-----BEGIN PGP SIGNED MESSAGE----- Hash: SHA1 On 2012-03-26 15:20, Dave Howorth wrote:
Dave Howorth wrote:
Whatever is in the CMOS doesn't affect the kernel's system clock. That is UTC as Werner said.
This thread's been going long enough that perhaps it's worth restating the clocks:
(1) hardware/CMOS/BIOS clock - only used at booting. Should normally be UTC but some versions of Windows required it to be set in the local time of the administrator.
Actually, (almost) all windows versions. W7 and W2k8 apparently accept utc, with a hidden regedit variable.

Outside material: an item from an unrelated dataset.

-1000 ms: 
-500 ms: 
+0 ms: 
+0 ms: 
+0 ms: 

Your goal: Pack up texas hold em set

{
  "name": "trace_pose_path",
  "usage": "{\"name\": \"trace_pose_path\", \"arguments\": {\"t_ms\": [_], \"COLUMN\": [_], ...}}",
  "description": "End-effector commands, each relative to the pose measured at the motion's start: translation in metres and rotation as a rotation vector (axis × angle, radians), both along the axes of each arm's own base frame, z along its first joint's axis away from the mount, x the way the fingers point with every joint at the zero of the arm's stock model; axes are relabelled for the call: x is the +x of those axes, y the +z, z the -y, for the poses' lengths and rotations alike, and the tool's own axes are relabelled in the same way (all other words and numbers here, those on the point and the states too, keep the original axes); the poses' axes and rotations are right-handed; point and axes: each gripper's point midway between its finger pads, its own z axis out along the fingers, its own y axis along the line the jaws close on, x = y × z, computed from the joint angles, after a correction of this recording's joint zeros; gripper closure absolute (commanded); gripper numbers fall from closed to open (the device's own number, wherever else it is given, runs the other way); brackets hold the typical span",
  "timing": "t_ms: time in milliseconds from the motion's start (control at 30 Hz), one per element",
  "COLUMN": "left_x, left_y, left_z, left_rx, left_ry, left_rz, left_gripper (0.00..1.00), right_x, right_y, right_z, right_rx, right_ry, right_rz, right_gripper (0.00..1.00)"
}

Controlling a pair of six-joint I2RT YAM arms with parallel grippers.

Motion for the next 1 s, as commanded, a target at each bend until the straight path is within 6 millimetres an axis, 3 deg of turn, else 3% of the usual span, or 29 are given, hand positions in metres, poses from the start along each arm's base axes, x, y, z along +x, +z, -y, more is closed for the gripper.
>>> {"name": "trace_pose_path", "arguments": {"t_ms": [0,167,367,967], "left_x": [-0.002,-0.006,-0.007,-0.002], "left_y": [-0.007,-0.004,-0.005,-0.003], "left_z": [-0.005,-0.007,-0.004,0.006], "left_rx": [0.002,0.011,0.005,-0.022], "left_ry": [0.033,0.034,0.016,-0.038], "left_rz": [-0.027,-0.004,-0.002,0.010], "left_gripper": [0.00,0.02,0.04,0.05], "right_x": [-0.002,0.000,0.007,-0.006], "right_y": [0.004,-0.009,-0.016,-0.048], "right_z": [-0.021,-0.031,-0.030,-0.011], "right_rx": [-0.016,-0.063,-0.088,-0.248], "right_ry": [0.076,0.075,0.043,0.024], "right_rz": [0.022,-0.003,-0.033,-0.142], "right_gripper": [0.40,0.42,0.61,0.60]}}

I knew of this variable at least a year or two ago, but the documentation I found of it was discouraging, warned of other problems.
(2) kernel's internal time - always UTC
(3) system-wide time - should be set to the time zone of the machine that is running the system
(4) user time - individually set to the local time of each individual user - defaults to the system time
All correct. :-)
N.B. That's for a computer kept in a single place, though possibly with users around the world. I don't know what the convention is on a mobile computer, though (1), (2) and (4) are unchanged.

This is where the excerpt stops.